So, I have been floating and fishing Missouri streams for the better part of my life. During that time, I have traveled hundreds of miles on streams and rivers throughout the state and some other states.

The Missouri Department of Conservation has released what they call your "Legal Right to Use Missouri Streams." There is no complete list that says you can use this list of streams. The following is the vague description stated on the Missouri Conservation website:

"Missouri’s rivers and streams can be classified as:

Public, navigable — Large rivers on which commercial boats such as barges can navigate.

Public, non-navigable — Middle-sized streams that are capable of floating smaller boats such as canoes.

Private, non-navigable — Small streams that are not capable of floating even small boats such as canoes.

"On private, non-navigable streams, adjacent landowners’ property extends to the center of the stream. Consequently, anglers and floaters have no right to use these streams. Fishing, wading, and boating are illegal unless you have the landowner’s permission.

"On public, non-navigable streams, property lines are the same as they are on private, non-navigable streams. The difference is that although you are on private property, you have a right to use public, non-navigable streams for fishing, wading, or boating as long as you stay within the stream bed. The stream bed includes gravel bars that are submerged during part of the year.

"The stream bed begins at the high-water mark. In practical terms, this is the point where trees and other permanent vegetation grow. Floaters and anglers need landowner permission to go beyond this point.

"On public, navigable streams, property lines end at the high-water mark. The area inside the high-water marks is public property.

"Although all of this may seem clear-cut, opinions can vary dramatically about how to classify a particular stretch of stream and where the high-water marks lie. Furthermore, permanent islands in public, navigable and public, non-navigable streams are often private property."

Along with this description and statement from MDC, the local prosecuting attorney is your best reference to determine how a particular stretch of a stream is classified and where to find nearby public accesses. The county assessor’s office can tell you where the property lines are. When in doubt, always ask for permission from the landowner.

These parameters for what are legal to float can easily change from week to week and definitely month to month — because Missouri’s weather is so unpredictable. Bottom line is that outdoorsman and landowners need to get together and help make rules and regulations that make sense for everyone.

Paddlers and anglers often ask whether they have a legal right to use Missouri’s streams. The answer is yes… in some places and in some ways.

That all being said we are blessed here in Missouri. We have natural waterways around every corner. Whether it be a creek, river, or a spring, they are pretty much everywhere you look. Most of the time you can park in a reasonable location near that said water way and enjoy it.

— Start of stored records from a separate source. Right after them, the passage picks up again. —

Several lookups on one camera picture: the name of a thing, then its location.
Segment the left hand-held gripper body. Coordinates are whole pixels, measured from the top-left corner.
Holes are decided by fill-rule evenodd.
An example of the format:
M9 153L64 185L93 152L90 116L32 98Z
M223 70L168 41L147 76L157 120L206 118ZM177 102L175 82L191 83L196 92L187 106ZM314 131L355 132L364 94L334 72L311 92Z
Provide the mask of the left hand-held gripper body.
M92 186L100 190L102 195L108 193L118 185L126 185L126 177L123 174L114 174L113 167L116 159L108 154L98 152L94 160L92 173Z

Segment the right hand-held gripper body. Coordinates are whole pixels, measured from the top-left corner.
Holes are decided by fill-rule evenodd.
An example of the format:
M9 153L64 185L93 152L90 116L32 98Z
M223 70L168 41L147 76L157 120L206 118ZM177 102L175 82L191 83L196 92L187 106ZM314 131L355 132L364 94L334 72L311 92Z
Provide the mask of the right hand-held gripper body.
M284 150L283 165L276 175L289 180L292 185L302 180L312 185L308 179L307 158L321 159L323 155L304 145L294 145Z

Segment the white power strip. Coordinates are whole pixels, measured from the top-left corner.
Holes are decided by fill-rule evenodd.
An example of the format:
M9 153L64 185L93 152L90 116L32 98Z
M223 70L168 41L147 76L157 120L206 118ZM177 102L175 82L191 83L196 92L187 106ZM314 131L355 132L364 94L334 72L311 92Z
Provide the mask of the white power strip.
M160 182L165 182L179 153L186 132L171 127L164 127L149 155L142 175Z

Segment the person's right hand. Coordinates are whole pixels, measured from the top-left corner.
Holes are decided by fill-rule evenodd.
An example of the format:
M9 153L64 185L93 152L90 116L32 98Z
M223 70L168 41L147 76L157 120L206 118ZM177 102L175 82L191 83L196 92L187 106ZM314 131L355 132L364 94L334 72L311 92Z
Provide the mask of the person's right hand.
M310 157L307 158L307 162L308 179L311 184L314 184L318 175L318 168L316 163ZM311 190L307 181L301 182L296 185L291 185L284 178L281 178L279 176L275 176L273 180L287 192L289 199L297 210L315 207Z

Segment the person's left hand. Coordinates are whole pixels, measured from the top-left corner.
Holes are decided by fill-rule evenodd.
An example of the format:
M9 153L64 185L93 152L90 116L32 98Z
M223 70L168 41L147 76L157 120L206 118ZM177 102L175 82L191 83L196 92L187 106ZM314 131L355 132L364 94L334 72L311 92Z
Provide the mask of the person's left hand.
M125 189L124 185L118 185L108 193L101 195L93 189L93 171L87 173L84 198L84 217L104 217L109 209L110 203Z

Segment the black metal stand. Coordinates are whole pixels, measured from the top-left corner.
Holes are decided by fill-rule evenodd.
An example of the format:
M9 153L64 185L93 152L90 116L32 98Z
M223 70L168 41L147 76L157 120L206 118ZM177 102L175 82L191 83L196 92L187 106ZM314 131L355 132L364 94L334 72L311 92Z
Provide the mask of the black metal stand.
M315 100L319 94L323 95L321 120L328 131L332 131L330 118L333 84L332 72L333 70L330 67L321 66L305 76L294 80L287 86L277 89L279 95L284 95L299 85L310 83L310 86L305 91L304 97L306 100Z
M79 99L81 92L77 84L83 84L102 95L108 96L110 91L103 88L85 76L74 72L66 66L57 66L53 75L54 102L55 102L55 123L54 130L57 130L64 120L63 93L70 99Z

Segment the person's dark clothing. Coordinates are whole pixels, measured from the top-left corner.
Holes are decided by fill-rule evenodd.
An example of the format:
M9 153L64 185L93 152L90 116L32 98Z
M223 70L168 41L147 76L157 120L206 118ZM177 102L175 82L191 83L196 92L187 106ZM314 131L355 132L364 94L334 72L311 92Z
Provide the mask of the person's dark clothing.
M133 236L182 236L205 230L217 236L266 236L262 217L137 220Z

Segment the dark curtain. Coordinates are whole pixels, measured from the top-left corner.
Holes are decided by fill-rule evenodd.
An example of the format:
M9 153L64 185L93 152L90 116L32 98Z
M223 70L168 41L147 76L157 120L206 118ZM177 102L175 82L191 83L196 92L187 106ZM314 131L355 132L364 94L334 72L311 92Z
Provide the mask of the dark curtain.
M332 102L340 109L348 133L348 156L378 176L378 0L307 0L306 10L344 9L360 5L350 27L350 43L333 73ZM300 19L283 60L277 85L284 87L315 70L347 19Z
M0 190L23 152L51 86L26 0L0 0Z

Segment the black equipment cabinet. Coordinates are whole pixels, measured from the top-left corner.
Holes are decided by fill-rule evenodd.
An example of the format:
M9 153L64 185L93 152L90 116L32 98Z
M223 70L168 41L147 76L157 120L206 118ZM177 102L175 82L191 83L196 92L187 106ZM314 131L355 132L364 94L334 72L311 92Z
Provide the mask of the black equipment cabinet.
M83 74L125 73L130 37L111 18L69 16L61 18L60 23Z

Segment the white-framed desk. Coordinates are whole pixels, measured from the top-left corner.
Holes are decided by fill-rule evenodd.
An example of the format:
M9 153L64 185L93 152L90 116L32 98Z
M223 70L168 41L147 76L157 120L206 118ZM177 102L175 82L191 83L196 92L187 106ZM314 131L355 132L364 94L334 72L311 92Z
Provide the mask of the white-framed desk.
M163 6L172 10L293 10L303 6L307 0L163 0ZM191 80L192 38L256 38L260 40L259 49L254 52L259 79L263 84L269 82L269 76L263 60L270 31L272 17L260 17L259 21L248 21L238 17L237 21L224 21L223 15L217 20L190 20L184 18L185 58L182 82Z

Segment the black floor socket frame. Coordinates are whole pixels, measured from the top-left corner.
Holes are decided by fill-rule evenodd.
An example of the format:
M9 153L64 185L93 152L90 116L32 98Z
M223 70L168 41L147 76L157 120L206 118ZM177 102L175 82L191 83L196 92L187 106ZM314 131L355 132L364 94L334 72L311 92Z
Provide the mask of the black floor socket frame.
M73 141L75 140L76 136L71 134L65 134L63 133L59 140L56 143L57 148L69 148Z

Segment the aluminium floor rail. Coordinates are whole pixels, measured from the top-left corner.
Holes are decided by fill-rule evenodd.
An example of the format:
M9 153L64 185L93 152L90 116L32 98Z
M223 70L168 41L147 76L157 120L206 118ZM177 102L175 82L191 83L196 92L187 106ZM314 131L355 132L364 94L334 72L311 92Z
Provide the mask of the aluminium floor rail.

So, the bottom line is to use common sense and stay near or in the water when using the rivers. Be respectful to our environment and to our landowners and you won’t have a problem. Please share your opinions on this new layout of what is legal and not at Darrell@missourionthefly.com

Darrell Cureton is a retired veteran of the U.S Army, which he says, "gives me the time to do everything I love to do in the outdoors." Married to his wife Melissa for 15 years, the couple has four children and a grandson. Cureton looks forward to providing readers with information about the outdoors throughout Missouri. If you have a subject you want to hear about, email him at darrell@missourionthefly.com or check out his website at www.missourionthefly.com.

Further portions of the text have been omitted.